3. Baby Shower For Each Side Of The Family
Can you say “gift hog”? Figure out a way to bring families together for one special occasion or just send gifts. No need to have multiple showers month after month.
4. Beer And Diaper Party
I think a Beer and Diaper Party is an awesome idea to keep dads entertained during the baby shower main event. BUT if this is thrown as a secondary co-ed shower, I can see the natives getting restless.
5. Second Baby Shower
I wrote a recent post about throwing a second baby shower, or a “sprinkle” as it is also called. This is one event I don’t have any beef with if someone else wants to throw it for the expecting mom. Now I’ve learned that it’s best to keep a second shower simple and make gifts optional if you want anyone to attend.
6. Grandma Shower
Ugh, grandma showers are a real thing, and they are also REAL annoying.

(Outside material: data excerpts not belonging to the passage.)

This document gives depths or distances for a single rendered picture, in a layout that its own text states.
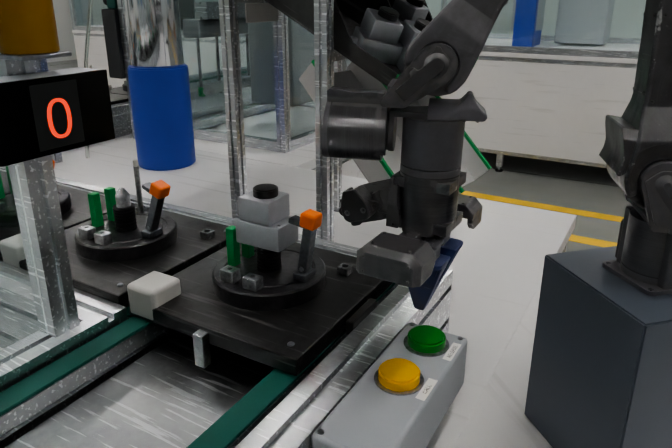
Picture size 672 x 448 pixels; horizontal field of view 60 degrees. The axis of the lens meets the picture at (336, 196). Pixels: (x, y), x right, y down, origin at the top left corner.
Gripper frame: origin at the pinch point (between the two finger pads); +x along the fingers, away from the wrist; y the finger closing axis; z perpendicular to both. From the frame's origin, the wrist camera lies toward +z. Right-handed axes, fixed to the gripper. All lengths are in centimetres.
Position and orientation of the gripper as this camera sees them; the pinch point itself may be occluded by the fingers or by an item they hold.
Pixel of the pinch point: (422, 278)
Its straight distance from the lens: 60.6
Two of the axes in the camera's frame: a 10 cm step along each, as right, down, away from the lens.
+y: -5.0, 2.8, -8.2
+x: -0.2, 9.4, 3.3
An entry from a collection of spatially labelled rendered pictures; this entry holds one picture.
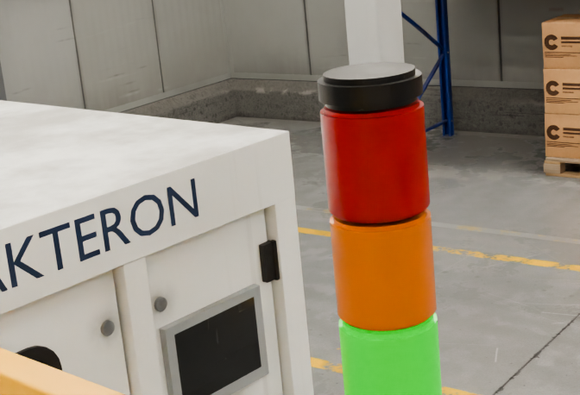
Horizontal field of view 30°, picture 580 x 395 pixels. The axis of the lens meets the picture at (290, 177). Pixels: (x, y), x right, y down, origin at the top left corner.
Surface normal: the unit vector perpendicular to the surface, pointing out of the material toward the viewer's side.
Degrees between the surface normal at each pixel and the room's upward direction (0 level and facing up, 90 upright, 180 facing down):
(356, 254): 90
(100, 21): 90
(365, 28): 90
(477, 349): 0
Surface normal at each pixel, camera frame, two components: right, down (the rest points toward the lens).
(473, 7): -0.59, 0.26
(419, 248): 0.65, 0.14
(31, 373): -0.09, -0.96
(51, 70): 0.80, 0.08
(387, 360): -0.07, 0.27
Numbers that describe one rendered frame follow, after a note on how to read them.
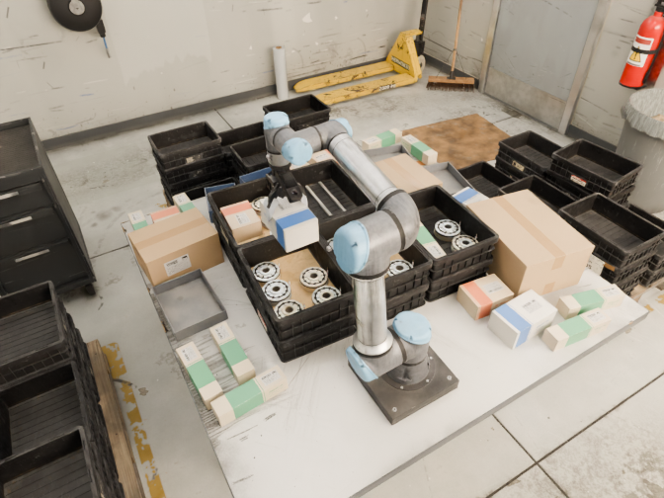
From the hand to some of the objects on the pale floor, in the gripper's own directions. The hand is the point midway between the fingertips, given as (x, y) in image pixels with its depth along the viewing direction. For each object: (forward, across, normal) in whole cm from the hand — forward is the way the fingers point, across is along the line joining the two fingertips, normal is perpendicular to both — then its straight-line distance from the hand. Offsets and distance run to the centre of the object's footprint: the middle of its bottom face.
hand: (288, 215), depth 165 cm
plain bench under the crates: (+111, -31, -6) cm, 115 cm away
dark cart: (+110, +94, -151) cm, 209 cm away
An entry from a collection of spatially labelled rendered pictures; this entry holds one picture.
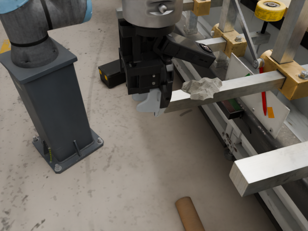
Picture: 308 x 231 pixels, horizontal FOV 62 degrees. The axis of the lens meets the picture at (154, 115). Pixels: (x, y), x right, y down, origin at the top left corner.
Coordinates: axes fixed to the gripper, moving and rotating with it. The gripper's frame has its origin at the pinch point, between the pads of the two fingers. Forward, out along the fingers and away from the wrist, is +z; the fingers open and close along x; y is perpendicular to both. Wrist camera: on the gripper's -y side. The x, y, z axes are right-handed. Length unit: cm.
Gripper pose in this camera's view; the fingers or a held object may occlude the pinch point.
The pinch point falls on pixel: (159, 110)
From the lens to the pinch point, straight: 53.7
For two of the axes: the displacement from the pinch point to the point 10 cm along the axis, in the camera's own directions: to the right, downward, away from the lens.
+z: -0.3, 7.2, 7.0
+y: -9.6, 1.8, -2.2
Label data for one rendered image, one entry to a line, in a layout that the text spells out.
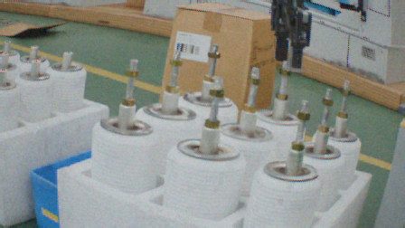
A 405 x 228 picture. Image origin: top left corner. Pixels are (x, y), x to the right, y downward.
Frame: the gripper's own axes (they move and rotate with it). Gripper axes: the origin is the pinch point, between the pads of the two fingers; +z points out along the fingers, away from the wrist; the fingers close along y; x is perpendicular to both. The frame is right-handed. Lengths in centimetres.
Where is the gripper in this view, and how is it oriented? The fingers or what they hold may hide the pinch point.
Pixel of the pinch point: (287, 58)
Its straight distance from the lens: 114.1
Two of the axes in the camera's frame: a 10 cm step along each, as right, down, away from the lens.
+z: -1.3, 9.6, 2.5
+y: 2.2, 2.7, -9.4
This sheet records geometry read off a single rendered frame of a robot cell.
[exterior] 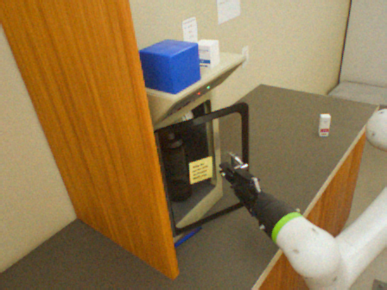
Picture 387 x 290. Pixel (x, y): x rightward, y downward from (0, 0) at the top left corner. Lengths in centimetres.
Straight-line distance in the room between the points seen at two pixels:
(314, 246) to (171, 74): 47
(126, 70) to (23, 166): 64
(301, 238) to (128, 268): 59
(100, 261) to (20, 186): 36
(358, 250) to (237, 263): 38
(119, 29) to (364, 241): 71
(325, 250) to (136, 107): 49
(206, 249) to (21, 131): 70
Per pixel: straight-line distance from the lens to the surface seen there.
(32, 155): 123
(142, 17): 83
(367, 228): 92
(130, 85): 71
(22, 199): 127
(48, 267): 126
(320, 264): 77
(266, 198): 88
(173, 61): 75
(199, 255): 114
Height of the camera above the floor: 182
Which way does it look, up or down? 33 degrees down
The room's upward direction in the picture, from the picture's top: 7 degrees counter-clockwise

A shower that puts the spotlight on the grandma seems overbearing, impractical, and rude. If my mom or MIL tried to pull that shit, it would have taken my pregnancy rage to a whole new level.
7. New Baby Meal Train
Not technically a party, but I’ve seen plenty of new parents post a meal calendar that friends and family can use to “bless” them when they visit after the new baby is born. We had friends bring us food after having a baby, and I loved them so much for it. But I wouldn’t have forced them to sign up—that’s the difference.

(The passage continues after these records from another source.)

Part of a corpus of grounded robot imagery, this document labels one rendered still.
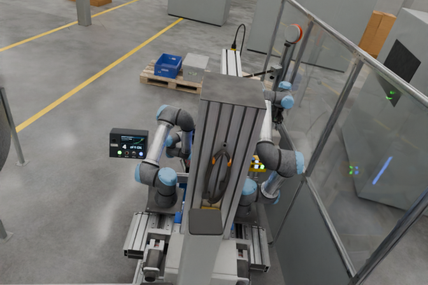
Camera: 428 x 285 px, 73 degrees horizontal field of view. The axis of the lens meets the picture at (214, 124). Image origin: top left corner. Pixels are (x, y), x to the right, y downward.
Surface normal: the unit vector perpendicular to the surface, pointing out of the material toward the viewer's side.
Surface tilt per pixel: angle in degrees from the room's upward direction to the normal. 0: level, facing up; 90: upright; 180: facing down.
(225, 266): 0
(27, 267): 0
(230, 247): 0
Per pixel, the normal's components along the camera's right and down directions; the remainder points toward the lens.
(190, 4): -0.23, 0.52
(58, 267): 0.15, -0.81
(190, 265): 0.08, 0.58
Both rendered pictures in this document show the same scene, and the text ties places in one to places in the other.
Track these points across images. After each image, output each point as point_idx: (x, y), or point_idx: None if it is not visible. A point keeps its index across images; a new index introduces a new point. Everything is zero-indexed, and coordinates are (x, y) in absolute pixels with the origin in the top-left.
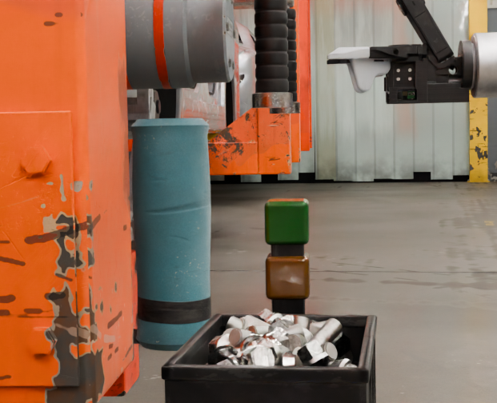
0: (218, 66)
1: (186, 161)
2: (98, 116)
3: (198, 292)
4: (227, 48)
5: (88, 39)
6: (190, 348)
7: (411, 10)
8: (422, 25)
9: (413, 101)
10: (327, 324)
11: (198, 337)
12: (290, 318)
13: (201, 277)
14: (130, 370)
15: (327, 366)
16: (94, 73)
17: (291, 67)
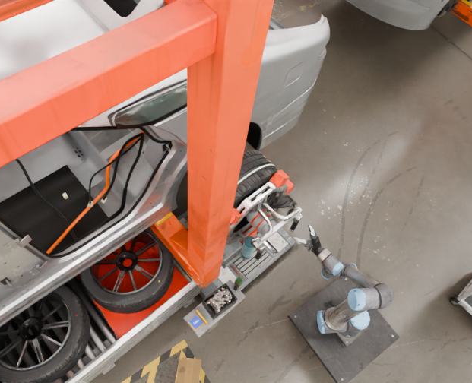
0: None
1: (248, 249)
2: (207, 276)
3: (247, 257)
4: None
5: (204, 276)
6: (210, 295)
7: (312, 242)
8: (313, 244)
9: (307, 249)
10: (223, 302)
11: (213, 292)
12: (223, 297)
13: (248, 256)
14: None
15: (212, 312)
16: (207, 276)
17: (293, 227)
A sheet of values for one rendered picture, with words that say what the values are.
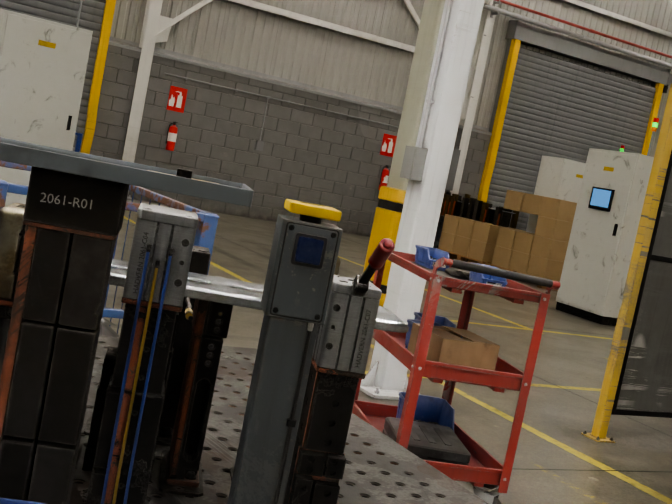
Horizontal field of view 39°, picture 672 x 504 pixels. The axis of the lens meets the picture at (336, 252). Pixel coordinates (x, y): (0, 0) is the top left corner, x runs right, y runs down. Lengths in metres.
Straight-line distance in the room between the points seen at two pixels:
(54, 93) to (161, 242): 8.27
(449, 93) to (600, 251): 6.42
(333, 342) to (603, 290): 10.16
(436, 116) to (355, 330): 4.04
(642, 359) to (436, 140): 1.71
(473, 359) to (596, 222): 8.17
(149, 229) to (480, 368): 2.37
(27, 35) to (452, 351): 6.70
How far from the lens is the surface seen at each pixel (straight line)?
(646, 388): 5.76
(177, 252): 1.22
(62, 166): 1.02
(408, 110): 8.58
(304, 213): 1.07
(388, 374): 5.36
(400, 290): 5.27
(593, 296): 11.46
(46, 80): 9.44
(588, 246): 11.61
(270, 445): 1.12
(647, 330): 5.65
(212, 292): 1.34
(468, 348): 3.47
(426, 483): 1.70
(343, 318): 1.25
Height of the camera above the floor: 1.21
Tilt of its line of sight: 5 degrees down
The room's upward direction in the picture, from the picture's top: 11 degrees clockwise

8. Wash Your Hands And Meet My Baby Party
This may not be a real thing, but most parents expect you to come over and ooh and ahh over their puffy little newborn—after washing your hands Grey’s Anatomy-style. Dropping by to visit friends with a new baby is one thing and is much appreciated. Expecting friends to drop everything and come to yet another baby-related welcome soirée is pushing it.